Following the Beatles, who incidentally were put together by the Tavistock Institute, came other "Made in England" rock groups, who, like the Beatles, had Theo Adorno write their cult lyrics and compose all the "music." I hate to use these beautiful words in the context of "Beatlemania"; it reminds me of how wrongly the word "lover" is used when referring to the filthy interaction between two homosexuals writhing in pigswill. To call "rock" music, is an insult, likewise the language used in "rock lyrics."
Tavistock and Stanford Research then embarked on the second phase of the work commissioned by the Committee of 300. This new phase turned up the heat for social change in America.
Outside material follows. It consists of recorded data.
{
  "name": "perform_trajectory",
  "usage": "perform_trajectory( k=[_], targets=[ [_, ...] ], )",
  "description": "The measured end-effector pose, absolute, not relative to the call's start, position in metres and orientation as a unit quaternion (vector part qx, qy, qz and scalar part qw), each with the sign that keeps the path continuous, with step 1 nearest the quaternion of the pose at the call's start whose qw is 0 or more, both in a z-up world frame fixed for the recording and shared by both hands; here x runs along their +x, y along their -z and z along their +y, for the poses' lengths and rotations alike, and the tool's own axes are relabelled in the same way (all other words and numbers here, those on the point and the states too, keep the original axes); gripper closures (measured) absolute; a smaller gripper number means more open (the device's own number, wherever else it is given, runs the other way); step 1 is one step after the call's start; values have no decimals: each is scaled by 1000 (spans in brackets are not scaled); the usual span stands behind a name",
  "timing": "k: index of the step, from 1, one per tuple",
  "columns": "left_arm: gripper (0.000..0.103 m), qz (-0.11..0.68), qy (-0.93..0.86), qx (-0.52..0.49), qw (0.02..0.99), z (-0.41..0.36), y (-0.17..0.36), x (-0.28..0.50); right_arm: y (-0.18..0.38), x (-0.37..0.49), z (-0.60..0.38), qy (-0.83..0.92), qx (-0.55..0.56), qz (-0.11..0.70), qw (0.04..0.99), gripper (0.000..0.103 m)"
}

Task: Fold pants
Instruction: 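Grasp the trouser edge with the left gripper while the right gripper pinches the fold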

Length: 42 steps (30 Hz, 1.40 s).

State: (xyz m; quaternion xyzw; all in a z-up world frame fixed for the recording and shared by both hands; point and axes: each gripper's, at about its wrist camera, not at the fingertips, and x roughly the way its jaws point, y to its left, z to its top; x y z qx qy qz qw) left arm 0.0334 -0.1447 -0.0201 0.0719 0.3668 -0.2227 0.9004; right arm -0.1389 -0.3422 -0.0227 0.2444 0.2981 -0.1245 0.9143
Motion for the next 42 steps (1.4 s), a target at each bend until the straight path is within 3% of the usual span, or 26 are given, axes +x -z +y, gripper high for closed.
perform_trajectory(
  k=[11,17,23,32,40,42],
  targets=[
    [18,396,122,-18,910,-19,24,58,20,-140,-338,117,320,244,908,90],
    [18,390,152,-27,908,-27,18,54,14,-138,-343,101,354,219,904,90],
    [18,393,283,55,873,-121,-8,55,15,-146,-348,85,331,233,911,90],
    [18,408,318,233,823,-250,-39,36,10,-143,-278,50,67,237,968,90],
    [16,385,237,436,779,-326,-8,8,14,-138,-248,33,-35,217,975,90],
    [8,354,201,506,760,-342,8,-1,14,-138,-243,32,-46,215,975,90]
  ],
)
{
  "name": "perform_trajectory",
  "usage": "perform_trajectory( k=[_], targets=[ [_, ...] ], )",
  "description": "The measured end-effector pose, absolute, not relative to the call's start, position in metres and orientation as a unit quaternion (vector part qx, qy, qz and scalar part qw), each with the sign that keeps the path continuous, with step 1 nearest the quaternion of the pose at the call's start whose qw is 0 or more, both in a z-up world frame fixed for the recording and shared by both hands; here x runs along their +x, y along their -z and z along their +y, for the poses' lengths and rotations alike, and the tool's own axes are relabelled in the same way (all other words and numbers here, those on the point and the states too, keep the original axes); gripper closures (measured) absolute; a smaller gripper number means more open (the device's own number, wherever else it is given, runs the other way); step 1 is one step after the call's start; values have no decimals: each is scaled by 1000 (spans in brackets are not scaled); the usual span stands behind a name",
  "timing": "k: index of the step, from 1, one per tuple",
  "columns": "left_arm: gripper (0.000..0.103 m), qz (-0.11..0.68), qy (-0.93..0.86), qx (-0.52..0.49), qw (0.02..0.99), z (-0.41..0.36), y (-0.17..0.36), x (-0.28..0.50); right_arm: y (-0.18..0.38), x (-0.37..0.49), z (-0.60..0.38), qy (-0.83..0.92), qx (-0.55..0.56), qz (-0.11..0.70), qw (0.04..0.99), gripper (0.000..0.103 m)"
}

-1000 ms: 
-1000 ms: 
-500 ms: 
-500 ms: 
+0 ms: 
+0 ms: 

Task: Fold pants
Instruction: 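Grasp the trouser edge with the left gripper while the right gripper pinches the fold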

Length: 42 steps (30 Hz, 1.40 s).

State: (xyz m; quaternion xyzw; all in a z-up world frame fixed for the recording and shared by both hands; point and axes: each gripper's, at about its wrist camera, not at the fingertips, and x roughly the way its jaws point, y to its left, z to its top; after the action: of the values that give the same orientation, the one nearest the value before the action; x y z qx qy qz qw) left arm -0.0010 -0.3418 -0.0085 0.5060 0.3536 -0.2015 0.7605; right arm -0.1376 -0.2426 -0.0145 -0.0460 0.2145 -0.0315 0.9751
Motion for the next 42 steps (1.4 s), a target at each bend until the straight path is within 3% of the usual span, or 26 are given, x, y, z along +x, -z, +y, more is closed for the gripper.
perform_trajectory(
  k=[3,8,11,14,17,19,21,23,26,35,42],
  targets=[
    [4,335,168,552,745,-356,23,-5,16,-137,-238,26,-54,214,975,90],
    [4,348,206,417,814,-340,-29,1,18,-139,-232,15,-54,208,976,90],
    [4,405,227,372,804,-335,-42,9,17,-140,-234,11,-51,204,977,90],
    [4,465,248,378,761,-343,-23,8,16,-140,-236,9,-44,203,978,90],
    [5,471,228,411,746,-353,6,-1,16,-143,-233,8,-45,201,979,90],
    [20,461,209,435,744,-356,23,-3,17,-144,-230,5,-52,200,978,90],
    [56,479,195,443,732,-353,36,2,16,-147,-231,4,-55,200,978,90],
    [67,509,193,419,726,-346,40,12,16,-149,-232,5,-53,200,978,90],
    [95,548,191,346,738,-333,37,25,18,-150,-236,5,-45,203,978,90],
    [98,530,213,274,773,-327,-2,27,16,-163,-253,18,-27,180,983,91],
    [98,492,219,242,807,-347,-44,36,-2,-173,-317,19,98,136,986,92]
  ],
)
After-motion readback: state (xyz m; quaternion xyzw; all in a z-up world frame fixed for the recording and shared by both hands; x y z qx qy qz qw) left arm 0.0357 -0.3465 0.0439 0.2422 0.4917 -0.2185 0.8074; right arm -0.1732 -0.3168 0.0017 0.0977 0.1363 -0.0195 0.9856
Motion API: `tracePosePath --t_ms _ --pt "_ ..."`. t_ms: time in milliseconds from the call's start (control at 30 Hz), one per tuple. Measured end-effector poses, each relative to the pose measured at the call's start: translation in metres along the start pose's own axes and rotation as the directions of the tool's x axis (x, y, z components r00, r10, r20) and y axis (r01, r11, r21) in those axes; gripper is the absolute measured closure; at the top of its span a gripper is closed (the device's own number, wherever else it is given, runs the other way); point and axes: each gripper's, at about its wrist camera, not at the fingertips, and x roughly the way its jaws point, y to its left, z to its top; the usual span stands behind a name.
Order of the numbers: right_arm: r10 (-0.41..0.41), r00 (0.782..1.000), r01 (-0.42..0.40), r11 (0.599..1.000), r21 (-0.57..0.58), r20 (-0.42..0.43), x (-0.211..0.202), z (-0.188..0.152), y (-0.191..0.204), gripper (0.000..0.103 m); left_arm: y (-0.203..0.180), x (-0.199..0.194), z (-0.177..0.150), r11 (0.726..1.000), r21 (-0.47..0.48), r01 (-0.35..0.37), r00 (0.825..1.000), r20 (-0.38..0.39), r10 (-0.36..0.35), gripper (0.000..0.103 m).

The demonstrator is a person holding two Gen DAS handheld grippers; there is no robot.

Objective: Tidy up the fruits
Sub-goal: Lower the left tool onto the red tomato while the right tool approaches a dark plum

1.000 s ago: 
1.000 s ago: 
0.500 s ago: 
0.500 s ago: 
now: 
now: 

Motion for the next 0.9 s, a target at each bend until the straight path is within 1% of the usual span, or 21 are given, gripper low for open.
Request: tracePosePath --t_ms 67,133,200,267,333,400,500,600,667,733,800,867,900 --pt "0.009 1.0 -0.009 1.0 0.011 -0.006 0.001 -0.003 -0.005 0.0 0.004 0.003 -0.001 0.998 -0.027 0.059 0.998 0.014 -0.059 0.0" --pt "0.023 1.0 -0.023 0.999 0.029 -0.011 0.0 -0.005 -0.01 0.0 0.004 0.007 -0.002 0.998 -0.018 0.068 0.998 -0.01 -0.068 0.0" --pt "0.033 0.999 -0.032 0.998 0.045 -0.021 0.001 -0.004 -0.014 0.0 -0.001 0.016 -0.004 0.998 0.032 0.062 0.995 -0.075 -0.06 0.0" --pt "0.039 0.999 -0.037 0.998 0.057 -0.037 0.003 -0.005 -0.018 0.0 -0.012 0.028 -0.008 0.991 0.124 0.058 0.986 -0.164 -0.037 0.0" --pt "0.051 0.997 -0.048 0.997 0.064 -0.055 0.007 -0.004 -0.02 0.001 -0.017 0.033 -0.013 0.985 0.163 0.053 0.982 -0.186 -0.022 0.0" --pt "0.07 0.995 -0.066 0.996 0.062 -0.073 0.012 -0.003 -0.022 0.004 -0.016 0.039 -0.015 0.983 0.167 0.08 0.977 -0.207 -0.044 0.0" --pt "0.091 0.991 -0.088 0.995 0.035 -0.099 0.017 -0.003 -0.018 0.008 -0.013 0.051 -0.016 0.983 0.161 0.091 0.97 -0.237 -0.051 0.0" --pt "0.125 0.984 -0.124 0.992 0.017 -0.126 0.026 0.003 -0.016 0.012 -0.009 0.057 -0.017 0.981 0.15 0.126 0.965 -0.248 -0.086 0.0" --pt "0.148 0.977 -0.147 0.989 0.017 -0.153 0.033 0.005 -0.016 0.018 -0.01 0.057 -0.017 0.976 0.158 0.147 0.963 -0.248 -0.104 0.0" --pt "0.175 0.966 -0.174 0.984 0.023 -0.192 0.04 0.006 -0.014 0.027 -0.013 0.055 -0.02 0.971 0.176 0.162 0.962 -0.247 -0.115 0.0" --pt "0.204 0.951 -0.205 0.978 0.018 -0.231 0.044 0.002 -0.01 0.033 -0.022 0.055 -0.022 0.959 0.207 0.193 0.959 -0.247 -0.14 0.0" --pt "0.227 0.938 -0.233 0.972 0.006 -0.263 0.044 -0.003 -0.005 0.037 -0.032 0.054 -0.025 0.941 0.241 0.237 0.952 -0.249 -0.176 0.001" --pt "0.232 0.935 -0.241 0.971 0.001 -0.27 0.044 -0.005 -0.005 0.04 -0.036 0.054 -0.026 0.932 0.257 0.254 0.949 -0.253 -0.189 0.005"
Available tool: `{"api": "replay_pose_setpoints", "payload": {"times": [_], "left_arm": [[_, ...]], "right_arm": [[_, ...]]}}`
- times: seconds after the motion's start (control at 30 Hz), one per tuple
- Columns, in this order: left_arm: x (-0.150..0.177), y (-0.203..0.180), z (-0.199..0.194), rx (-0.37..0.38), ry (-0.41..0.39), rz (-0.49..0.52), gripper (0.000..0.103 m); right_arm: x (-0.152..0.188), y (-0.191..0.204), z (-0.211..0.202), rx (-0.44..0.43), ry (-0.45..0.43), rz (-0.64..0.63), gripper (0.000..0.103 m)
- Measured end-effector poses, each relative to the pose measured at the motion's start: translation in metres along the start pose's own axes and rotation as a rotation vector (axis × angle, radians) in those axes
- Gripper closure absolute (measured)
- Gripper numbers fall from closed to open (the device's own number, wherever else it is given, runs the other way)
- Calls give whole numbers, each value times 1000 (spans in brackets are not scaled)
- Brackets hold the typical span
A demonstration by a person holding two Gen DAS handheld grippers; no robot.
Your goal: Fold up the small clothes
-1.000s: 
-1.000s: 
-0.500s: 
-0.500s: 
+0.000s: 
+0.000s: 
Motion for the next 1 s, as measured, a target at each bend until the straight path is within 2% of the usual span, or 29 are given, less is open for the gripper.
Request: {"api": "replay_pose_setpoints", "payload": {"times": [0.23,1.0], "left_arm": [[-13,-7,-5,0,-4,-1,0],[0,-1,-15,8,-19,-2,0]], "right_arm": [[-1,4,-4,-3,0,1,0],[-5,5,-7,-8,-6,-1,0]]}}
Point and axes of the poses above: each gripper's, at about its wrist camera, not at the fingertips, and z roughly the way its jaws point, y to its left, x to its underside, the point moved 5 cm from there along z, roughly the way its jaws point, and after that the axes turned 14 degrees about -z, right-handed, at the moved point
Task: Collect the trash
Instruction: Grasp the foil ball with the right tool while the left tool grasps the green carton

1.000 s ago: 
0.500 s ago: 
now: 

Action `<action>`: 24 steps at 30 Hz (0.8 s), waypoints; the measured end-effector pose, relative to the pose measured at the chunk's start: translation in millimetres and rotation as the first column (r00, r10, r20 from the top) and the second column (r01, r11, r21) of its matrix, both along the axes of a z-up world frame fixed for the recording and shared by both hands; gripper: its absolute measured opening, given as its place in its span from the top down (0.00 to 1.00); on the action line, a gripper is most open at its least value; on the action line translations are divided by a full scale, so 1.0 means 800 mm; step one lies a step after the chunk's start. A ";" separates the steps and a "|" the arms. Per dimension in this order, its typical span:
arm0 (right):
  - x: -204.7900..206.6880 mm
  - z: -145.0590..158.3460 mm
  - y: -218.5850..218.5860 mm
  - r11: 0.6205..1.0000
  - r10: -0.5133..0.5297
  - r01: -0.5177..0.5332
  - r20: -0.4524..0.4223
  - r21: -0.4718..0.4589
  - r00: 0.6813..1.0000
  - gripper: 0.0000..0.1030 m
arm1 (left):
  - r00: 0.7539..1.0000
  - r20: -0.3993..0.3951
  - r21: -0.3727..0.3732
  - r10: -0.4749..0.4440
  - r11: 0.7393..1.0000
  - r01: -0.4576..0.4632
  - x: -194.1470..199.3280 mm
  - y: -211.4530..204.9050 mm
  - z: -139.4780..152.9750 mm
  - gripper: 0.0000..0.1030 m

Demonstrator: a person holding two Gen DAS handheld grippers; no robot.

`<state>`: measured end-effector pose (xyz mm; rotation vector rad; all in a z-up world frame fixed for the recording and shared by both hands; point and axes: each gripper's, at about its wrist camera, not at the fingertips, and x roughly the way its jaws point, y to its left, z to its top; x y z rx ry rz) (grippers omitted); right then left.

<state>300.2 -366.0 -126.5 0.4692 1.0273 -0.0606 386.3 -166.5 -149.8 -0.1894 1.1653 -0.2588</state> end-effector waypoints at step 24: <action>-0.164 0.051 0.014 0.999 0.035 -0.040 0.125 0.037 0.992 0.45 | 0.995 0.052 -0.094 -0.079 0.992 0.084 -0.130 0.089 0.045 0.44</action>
As quickly as the Beatles had appeared on the American scene, so too did the "beat generation," trigger words designed to separate and fragment society. The media now focused its attention on the "beat generation." Other Tavistock-coined words came seemingly out of nowhere: "beatniks," "hippies," "flower children" became part of the vocabulary of America. It became popular to "drop out" and wear dirty jeans, go about with long unwashed hair. The "beat generation" cut itself off from main-stream America. They became just as infamous as the cleaner Beatles before them.
I haven't listened to it in a long time, my albums are all boxed up and put away in a closet. I still have a turntable though, probably be fun to pull the old albums out again.
You're correct in saying they didn't write all of the songs they recorded, but the overwhelming number of songs they recorded were their own compositions. I think they were the backup band for another singer on 'My Bonnie'.
It appears that your memory is faulty. *We* had the Beach Boys, but since Jefferson Airplane didn't release their first record until '65, and the Doors until '67, they weren't around at the time you were claiming (February 1964 was when the Beatles appeared on Ed Sullivan.)
You're scary.
The Beatles name was due in part to a play on Beatnik a fifties counterculture group. I don't think Tavistock put the Beatles together, they were all kids from Liverpool who got together on their own.
Did you write that post with a tinfoil hat on?